* Task statement:
Reproduce only this stretch of the listing below: from the line with "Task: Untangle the" through the line with "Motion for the", exactly as written, with pictures excluded.

* Data:
== == ==

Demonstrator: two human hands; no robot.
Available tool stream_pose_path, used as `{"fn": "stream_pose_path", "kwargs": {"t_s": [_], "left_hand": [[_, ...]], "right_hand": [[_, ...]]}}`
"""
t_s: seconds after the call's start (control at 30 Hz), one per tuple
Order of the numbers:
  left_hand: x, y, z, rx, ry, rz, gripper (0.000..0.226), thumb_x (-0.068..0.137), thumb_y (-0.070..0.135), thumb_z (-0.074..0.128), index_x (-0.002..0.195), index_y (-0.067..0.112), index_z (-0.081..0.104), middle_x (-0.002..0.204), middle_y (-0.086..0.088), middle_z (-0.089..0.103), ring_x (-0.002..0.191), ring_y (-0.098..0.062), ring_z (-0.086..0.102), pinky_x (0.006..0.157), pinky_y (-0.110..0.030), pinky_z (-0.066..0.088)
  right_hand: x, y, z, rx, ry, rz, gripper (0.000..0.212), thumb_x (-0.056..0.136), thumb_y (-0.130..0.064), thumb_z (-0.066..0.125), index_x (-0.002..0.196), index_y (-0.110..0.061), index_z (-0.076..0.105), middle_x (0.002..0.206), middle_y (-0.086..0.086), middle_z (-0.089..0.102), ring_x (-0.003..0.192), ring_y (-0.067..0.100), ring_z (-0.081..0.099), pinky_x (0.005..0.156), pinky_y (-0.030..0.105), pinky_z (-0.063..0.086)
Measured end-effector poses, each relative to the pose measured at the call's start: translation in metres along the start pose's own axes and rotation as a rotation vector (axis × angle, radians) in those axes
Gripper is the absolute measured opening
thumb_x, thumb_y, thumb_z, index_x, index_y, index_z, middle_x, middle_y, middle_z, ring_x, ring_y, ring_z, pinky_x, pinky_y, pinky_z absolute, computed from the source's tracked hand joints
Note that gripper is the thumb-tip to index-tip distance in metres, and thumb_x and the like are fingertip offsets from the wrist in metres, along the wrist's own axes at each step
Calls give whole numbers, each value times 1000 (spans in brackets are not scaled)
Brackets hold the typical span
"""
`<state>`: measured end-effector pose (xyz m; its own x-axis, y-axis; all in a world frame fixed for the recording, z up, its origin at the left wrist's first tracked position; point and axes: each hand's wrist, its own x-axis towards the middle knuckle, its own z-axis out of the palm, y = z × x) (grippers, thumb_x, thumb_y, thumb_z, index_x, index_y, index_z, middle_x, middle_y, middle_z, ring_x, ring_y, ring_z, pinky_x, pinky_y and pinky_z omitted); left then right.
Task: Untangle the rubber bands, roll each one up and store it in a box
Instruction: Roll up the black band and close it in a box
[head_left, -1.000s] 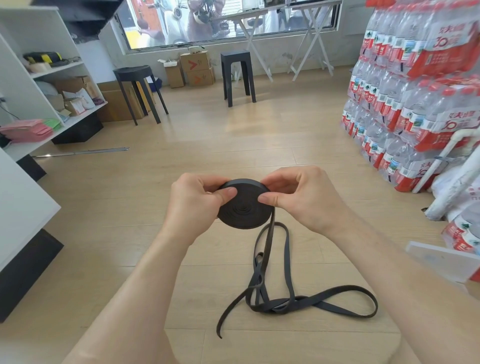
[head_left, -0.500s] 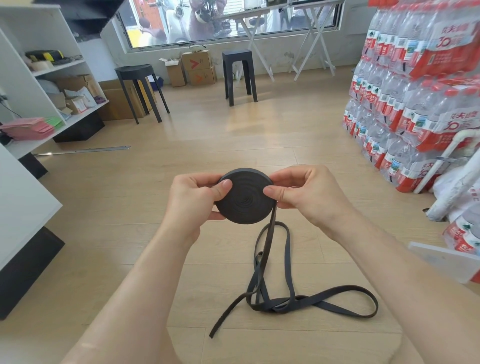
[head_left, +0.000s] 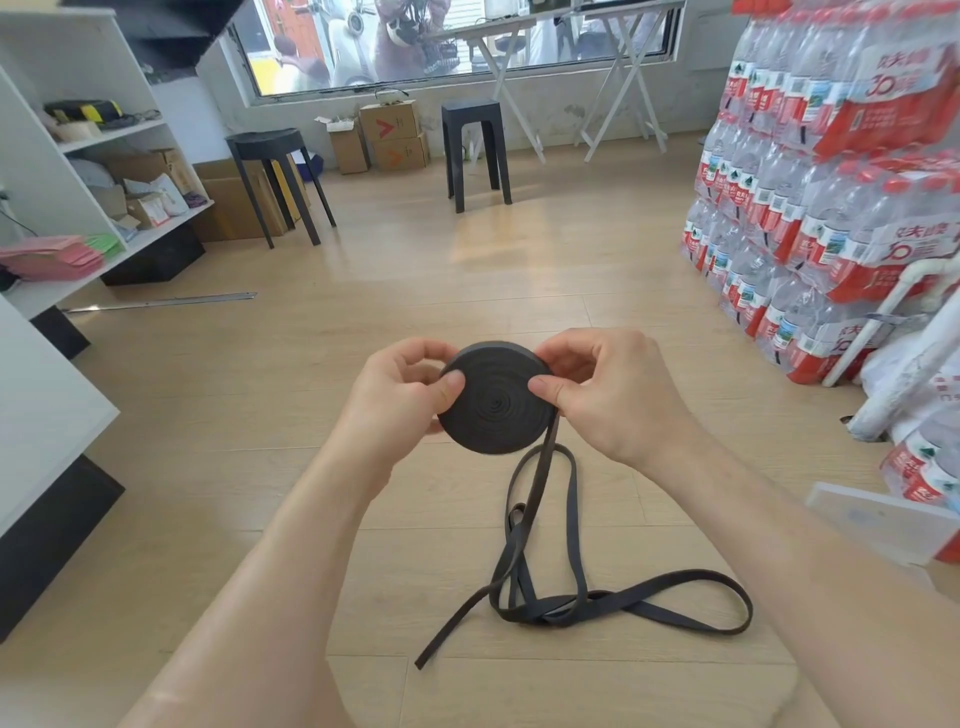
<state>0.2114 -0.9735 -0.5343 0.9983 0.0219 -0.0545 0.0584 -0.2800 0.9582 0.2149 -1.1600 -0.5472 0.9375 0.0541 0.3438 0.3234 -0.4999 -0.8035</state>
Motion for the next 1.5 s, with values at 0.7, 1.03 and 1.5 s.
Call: {"fn": "stream_pose_path", "kwargs": {"t_s": [0.7,1.03,1.5], "left_hand": [[3,-4,0,349,35,221,18,83,10,70,80,28,74,67,17,70,60,4,63,68,-29,57],[3,-2,1,127,92,120,14,84,7,69,85,21,73,79,-4,74,76,-25,71,62,-41,60],[2,1,-1,-164,197,2,14,87,7,65,100,6,71,91,-11,71,90,-28,67,61,-46,60]], "right_hand": [[3,6,-7,1,-229,17,13,72,-18,84,79,-26,76,68,-8,71,61,0,62,58,13,45],[-1,0,-4,111,-89,-18,25,74,-12,82,75,-34,73,71,-12,73,68,4,69,65,23,58],[-2,3,-2,421,-116,236,17,77,-3,78,91,-12,74,83,9,75,72,13,71,66,26,58]]}}
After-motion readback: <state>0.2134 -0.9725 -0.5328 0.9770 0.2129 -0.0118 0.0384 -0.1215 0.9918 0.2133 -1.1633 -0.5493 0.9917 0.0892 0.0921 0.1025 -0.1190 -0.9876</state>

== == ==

* Task result:
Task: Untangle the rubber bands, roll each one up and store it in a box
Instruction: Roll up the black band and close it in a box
[head_left, -1.000s] 
[head_left, -0.500s] 
[head_left, +0.000s] 
<state>0.2114 -0.9735 -0.5343 0.9983 0.0219 -0.0545 0.0584 -0.2800 0.9582 0.2149 -1.1600 -0.5472 0.9375 0.0541 0.3438 0.3234 -0.4999 -0.8035</state>
Motion for the next 1.5 s, with values at 0.7, 1.03 and 1.5 s.

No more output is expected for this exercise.